#### [Task brief]
Read the records beneath this task and copy every line that contains the string "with".
[[ Dataset records open ]]
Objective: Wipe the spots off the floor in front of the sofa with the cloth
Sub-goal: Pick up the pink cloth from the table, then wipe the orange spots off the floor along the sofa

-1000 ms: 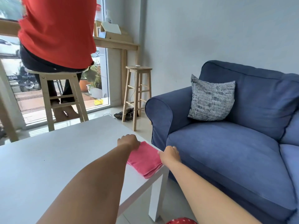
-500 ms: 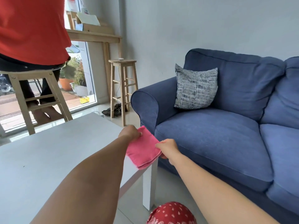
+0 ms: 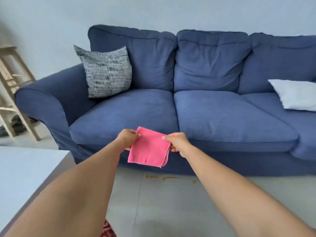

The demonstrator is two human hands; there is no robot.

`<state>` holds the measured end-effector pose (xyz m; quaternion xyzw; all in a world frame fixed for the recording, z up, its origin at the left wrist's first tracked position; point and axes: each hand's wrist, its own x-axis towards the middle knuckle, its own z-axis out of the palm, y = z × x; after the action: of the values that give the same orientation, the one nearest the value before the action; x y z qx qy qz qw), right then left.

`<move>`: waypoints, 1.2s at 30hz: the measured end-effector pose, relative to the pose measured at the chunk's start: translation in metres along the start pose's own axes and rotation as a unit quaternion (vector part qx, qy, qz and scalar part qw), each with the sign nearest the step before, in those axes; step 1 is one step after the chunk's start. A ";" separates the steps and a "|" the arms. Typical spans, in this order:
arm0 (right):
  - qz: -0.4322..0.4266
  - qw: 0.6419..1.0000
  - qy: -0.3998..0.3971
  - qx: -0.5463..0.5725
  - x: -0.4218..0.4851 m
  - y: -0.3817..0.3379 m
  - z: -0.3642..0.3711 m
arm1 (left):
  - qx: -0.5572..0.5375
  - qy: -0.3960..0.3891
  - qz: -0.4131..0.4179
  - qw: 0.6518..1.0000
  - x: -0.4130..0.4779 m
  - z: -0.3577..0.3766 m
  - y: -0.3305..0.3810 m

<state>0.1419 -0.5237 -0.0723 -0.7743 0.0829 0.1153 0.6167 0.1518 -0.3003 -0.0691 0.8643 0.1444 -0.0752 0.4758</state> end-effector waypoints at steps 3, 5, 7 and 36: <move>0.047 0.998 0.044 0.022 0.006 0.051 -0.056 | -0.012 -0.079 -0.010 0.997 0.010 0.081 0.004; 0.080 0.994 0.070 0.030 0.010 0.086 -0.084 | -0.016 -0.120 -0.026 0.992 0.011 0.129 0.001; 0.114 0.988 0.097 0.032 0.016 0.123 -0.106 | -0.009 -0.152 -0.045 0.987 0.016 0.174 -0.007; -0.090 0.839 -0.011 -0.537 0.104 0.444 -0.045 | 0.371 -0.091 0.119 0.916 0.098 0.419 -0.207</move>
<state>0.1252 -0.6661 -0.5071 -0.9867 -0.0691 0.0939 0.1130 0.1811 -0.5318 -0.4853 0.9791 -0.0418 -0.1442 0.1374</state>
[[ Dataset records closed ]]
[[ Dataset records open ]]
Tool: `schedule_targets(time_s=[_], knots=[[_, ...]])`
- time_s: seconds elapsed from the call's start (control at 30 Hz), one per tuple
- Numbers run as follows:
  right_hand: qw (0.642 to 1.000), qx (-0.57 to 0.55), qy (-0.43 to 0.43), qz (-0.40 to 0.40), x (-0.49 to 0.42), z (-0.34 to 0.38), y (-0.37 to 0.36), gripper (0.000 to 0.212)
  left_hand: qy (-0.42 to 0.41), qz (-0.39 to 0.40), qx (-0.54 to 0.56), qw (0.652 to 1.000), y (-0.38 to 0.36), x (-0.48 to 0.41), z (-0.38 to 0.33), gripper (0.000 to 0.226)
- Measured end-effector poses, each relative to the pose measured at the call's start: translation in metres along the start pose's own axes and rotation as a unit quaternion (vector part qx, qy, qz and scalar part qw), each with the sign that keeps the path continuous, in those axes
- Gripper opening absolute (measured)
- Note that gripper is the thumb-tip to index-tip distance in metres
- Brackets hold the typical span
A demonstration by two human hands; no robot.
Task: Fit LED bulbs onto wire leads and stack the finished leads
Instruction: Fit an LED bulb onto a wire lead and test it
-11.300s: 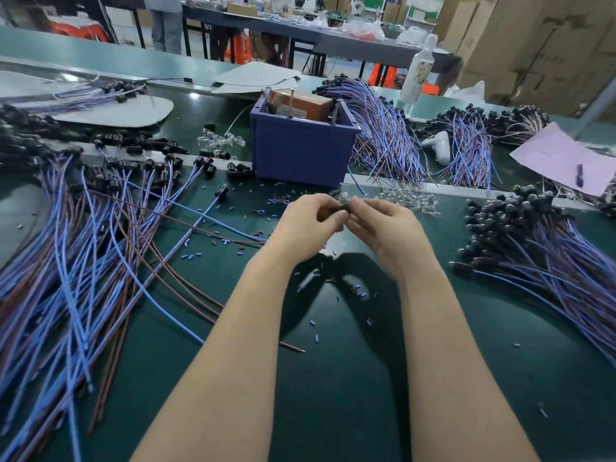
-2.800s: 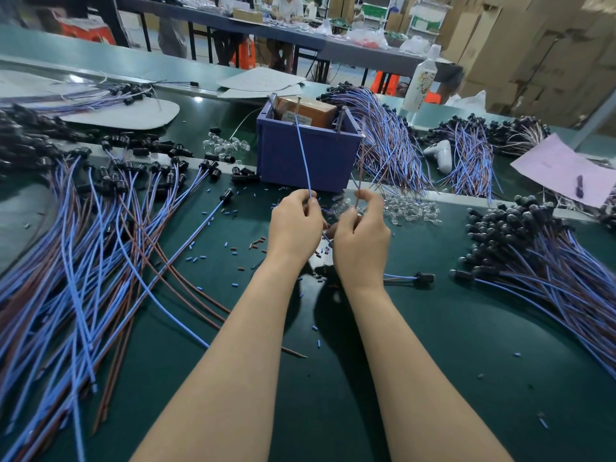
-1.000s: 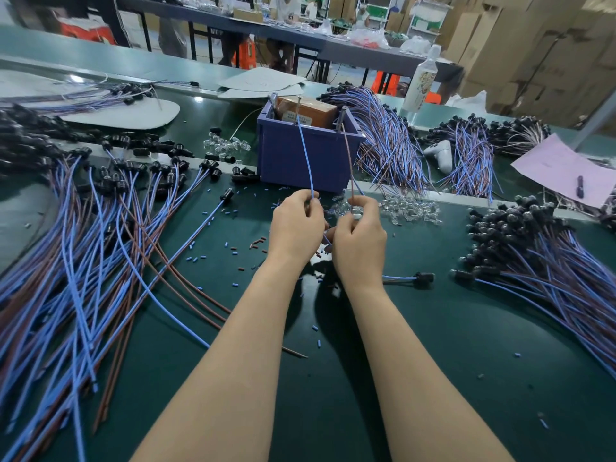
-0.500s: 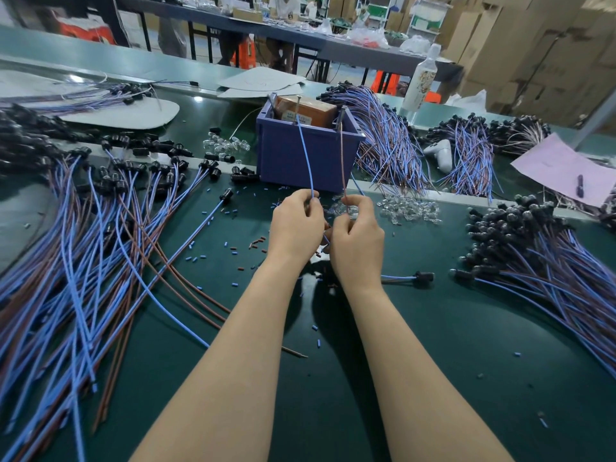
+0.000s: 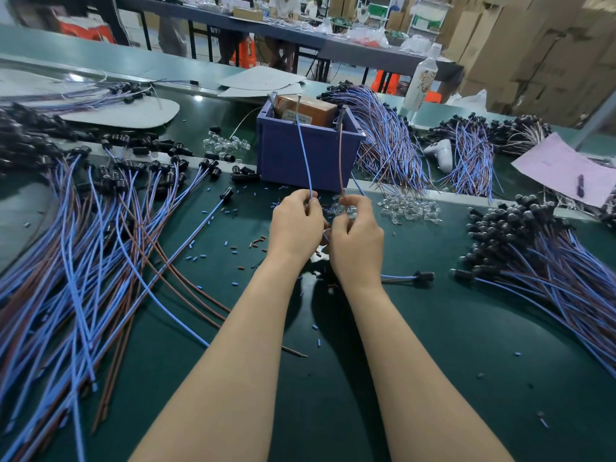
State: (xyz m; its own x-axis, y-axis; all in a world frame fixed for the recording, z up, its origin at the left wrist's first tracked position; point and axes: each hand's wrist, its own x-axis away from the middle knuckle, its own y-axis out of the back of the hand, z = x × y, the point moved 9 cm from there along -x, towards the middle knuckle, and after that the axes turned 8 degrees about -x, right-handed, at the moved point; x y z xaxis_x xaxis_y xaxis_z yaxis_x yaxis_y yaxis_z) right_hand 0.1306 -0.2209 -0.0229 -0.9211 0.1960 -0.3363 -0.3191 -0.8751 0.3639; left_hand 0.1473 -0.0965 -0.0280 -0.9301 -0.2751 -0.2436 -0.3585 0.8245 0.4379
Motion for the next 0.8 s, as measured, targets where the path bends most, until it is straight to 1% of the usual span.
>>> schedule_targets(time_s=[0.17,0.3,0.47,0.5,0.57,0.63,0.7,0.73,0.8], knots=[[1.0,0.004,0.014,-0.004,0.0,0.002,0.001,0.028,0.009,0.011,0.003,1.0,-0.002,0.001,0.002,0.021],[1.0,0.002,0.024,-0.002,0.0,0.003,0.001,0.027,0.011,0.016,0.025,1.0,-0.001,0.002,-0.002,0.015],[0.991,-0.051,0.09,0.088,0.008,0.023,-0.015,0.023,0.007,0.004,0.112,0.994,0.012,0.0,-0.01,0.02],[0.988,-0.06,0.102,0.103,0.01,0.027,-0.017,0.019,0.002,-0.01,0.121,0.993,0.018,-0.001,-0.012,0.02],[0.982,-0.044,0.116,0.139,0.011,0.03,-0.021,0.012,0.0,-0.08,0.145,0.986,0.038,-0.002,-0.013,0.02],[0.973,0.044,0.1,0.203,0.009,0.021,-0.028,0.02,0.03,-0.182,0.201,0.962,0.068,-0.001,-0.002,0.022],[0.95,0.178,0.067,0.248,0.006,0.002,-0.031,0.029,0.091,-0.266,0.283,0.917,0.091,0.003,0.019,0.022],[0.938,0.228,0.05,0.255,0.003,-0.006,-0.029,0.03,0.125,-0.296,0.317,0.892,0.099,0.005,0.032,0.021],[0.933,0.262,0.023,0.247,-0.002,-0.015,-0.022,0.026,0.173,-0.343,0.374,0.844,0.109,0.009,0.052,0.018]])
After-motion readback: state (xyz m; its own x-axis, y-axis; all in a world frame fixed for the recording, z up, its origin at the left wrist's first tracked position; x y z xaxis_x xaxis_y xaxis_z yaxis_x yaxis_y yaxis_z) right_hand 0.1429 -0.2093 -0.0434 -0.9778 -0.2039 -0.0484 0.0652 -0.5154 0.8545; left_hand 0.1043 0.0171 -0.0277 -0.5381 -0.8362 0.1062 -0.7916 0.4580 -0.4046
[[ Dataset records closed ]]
#### [Response]
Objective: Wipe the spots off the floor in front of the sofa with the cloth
`<move>`: waypoints, 1.2s at 30hz: the measured end-effector pose, relative to the pose measured at the chunk's start: translation in metres along the start pose's own axes and rotation as a unit quaternion (vector part qx, qy, qz and scalar part qw), each with the sign nearest the step before, in those axes; step 1 is one step after the chunk's start. A ";" separates the steps and a "|" the arms. Typical spans, in this order:
- Measured end-effector poses, each relative to the pose measured at the call's start: translation in metres along the start pose's own axes and rotation as a unit quaternion (vector part qx, qy, qz and scalar part qw), each with the sign that keeps the path continuous, in those axes

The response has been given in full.